*Task to complete*
Could you print every line from the first one of the records below through the line containing "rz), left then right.", with both included and nothing else?

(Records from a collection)
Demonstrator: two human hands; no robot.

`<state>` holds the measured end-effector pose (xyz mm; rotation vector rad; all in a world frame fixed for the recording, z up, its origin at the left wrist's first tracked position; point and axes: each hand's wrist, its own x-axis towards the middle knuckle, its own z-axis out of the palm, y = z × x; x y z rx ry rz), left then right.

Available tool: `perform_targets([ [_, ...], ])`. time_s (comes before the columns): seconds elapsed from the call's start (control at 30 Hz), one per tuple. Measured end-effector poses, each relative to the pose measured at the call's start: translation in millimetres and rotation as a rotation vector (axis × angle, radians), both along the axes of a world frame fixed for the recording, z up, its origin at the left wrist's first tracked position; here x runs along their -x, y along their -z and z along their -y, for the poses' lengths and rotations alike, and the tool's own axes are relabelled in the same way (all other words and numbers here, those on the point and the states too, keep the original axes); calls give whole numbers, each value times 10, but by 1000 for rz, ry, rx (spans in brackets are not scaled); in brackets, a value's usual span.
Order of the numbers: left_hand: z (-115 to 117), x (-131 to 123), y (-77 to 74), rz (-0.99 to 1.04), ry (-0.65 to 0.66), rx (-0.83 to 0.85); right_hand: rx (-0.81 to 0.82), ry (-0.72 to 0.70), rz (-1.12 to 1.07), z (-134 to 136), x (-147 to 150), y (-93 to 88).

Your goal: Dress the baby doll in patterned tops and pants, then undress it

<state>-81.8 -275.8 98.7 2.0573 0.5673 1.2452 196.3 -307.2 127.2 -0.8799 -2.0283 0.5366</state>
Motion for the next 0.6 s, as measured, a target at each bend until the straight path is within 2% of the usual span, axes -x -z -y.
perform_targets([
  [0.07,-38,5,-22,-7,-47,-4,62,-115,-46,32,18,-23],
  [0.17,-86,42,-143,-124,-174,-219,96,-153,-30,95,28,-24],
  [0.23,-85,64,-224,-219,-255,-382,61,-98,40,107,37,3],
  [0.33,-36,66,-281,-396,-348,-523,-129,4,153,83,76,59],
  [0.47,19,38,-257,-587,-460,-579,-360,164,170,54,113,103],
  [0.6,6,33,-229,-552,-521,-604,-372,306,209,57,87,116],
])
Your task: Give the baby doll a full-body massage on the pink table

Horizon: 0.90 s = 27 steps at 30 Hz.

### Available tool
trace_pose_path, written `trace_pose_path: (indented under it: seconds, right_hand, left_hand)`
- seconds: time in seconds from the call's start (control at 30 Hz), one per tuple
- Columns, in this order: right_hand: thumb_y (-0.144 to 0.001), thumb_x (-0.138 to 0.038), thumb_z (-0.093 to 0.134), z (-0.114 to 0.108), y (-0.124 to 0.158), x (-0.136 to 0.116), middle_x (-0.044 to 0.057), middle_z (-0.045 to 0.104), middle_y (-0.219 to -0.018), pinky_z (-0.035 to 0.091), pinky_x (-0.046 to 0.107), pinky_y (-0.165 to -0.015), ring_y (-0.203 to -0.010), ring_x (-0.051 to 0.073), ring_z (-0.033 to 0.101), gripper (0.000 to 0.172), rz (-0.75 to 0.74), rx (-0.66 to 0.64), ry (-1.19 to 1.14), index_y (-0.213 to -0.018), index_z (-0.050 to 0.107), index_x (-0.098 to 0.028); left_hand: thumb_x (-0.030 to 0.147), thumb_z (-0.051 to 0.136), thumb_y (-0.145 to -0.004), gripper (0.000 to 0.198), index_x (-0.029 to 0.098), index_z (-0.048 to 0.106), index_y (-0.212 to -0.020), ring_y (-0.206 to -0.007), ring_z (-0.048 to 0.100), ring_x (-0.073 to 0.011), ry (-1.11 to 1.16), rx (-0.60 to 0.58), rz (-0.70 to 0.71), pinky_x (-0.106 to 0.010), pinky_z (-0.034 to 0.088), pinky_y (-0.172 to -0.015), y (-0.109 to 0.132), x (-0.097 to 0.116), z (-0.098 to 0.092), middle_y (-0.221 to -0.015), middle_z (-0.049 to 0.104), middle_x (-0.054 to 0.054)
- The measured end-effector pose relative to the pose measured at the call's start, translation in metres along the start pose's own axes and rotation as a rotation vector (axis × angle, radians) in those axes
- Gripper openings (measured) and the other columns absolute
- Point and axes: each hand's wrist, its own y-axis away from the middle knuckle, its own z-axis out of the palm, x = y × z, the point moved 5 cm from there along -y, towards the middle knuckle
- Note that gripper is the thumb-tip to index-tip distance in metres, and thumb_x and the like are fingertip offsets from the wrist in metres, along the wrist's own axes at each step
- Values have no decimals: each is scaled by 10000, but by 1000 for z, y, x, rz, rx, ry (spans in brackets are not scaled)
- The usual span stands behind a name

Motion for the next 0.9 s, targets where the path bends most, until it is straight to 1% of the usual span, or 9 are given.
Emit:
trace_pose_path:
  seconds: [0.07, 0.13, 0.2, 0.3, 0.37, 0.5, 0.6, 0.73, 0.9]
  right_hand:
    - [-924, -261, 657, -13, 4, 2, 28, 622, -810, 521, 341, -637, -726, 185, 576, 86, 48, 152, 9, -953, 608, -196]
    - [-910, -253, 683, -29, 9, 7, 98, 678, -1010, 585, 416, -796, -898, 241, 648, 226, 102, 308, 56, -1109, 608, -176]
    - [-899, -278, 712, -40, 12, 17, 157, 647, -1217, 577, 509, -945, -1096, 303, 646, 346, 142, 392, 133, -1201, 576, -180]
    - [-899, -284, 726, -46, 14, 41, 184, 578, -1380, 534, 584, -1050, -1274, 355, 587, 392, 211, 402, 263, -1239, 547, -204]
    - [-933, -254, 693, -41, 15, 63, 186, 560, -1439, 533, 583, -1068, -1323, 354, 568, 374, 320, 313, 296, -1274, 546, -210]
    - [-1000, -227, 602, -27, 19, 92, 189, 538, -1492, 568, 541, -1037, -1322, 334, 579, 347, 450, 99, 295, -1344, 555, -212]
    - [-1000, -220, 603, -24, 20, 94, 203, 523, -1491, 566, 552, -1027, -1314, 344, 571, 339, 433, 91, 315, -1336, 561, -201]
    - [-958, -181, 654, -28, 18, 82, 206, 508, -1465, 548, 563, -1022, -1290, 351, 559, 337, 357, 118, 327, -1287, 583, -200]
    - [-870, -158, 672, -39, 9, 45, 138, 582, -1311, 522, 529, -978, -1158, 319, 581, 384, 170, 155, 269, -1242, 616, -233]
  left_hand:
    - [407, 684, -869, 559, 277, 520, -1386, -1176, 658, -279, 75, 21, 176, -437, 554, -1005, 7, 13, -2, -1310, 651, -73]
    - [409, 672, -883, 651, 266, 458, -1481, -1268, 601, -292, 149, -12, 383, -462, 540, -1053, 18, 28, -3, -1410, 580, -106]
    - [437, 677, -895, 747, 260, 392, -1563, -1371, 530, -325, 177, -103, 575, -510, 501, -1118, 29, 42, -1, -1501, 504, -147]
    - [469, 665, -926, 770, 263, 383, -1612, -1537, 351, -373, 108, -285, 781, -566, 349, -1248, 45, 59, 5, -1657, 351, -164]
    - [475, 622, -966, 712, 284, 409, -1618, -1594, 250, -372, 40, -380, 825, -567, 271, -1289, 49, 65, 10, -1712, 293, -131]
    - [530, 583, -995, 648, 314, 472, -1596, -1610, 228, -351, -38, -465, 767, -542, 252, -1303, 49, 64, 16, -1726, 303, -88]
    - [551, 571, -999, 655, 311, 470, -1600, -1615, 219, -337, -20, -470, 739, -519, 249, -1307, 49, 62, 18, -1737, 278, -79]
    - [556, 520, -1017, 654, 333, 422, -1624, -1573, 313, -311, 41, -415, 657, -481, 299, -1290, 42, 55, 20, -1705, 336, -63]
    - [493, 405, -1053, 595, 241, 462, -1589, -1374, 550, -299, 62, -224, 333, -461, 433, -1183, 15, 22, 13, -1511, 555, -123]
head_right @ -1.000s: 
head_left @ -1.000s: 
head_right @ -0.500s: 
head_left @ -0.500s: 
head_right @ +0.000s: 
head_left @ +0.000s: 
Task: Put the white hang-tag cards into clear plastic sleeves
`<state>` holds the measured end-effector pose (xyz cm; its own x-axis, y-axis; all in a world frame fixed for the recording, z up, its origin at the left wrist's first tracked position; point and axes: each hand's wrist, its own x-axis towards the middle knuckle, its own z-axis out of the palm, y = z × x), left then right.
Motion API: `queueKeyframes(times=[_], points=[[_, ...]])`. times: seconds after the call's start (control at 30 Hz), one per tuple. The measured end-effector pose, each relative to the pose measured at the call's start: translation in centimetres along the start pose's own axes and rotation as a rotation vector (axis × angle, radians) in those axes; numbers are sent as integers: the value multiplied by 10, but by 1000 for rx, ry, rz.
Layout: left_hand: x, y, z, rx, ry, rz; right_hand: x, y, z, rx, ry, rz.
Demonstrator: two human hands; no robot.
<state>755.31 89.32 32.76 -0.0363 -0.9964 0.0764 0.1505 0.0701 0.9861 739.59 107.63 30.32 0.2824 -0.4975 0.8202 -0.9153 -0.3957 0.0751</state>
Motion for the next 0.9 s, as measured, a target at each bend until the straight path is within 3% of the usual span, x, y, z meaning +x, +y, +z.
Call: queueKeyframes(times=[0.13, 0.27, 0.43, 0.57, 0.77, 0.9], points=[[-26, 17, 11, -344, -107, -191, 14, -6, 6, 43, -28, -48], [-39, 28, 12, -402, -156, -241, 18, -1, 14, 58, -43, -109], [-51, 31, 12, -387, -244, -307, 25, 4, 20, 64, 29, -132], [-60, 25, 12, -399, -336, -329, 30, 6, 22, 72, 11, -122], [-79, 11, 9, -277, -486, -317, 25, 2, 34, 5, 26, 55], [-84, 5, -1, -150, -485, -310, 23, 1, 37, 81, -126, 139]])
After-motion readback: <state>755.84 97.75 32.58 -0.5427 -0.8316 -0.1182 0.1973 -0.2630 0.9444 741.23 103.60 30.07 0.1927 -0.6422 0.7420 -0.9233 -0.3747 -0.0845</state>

*Answer section*
Demonstrator: two human hands; no robot.

`<state>` holds the measured end-effector pose (xyz mm; rotation vector rad; all in a world frame fixed for the recording, z up, its origin at the left wrist's first tracked position; point and axes: each hand's wrist, its own x-axis towards the middle knuckle, its own z-axis out of the palm, y = z × x; x y z rx ry rz), left then right.

Here the answer is complete.